(Stored dataset items)
++++++
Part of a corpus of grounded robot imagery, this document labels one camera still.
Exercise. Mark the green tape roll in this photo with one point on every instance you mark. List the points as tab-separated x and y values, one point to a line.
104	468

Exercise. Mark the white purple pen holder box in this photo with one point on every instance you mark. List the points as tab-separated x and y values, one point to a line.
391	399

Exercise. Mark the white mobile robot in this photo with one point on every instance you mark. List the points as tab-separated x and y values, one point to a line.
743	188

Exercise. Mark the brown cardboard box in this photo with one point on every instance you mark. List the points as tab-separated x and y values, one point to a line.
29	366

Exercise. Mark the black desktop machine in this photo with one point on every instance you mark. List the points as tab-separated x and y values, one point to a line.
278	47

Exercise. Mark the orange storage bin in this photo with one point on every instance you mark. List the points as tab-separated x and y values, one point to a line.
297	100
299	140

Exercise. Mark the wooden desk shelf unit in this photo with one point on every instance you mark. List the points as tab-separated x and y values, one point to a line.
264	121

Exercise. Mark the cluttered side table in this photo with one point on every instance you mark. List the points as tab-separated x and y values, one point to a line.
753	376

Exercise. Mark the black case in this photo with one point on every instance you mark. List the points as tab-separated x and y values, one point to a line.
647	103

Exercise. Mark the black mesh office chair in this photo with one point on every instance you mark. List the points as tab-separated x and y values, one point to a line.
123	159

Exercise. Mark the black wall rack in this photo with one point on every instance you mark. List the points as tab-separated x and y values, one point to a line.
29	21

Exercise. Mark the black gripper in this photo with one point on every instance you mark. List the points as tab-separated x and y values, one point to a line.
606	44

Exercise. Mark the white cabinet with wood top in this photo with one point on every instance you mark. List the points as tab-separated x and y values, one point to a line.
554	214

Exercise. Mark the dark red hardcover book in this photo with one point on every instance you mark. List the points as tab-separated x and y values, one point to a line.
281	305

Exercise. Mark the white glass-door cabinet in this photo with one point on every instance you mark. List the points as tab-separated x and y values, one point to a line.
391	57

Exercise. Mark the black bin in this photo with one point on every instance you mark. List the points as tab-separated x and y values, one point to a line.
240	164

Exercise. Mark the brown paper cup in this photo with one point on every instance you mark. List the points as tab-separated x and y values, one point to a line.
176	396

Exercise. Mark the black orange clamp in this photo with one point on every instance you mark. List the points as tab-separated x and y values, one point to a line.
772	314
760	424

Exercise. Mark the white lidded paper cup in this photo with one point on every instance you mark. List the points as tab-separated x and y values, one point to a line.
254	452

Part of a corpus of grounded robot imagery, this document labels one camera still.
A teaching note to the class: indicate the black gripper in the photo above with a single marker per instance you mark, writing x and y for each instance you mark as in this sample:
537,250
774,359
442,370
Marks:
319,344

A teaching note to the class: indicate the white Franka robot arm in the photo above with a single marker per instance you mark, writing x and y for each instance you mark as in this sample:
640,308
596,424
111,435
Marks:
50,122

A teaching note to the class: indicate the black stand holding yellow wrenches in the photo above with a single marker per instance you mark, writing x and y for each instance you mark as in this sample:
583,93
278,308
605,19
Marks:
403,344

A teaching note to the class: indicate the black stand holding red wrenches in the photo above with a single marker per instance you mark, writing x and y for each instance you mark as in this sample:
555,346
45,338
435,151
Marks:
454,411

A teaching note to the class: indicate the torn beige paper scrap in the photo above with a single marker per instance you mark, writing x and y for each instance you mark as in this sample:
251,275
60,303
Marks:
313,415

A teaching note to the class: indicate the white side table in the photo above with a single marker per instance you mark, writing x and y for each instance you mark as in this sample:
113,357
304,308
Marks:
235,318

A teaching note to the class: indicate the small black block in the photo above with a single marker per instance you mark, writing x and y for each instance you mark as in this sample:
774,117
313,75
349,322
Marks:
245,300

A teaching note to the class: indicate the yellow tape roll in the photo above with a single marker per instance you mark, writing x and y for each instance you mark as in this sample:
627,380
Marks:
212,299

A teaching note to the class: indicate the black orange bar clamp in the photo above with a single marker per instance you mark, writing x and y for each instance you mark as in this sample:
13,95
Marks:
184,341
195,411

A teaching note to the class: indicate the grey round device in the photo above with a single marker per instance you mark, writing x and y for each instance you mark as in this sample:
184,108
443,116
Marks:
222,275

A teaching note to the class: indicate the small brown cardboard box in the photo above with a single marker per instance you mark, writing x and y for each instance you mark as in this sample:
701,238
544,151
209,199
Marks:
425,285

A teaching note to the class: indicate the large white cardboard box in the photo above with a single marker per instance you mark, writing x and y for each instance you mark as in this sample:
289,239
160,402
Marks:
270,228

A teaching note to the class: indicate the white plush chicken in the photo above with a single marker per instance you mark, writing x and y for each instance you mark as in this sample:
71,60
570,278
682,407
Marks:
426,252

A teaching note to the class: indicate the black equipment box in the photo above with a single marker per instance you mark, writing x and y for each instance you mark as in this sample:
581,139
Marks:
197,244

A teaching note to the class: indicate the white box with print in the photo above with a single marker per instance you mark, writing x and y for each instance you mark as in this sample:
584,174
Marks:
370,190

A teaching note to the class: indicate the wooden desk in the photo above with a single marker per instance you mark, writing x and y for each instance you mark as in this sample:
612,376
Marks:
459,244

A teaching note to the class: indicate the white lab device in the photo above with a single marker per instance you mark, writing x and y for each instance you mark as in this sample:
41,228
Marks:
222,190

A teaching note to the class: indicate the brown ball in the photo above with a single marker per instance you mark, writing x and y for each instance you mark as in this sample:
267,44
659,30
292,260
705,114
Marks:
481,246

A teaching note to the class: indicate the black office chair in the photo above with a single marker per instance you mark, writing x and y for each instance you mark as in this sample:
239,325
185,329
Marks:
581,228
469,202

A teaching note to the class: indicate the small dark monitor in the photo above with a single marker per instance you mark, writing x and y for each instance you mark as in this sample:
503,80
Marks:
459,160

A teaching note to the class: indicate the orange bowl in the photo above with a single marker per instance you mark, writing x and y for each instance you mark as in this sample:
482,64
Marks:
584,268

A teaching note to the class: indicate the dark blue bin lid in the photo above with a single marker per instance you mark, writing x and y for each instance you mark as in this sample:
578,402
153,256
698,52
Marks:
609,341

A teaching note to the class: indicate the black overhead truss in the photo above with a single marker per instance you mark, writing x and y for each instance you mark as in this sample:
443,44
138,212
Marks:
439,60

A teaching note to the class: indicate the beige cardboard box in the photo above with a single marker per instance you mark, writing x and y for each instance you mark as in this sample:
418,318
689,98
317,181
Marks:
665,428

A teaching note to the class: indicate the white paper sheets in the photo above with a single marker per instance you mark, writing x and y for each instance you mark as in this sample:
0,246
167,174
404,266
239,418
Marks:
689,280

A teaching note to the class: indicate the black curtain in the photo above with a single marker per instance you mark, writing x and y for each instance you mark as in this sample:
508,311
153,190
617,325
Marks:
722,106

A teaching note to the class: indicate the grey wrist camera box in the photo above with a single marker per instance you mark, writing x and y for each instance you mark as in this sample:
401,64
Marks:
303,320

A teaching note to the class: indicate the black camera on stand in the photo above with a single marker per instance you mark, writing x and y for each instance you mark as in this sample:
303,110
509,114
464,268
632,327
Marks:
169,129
++++++
- _WORK TASK_
List each line of the entries that holds the string "device".

- _RESPONSE TO THIS TASK_
A teaching note to the class: indicate the grey round device in the photo above with a single marker per instance you mark, writing x and y for each instance you mark as in this sample:
A teaching note to the class: indicate the white lab device in the photo above with a single marker per instance you mark, writing x and y for each instance you mark as in this sample:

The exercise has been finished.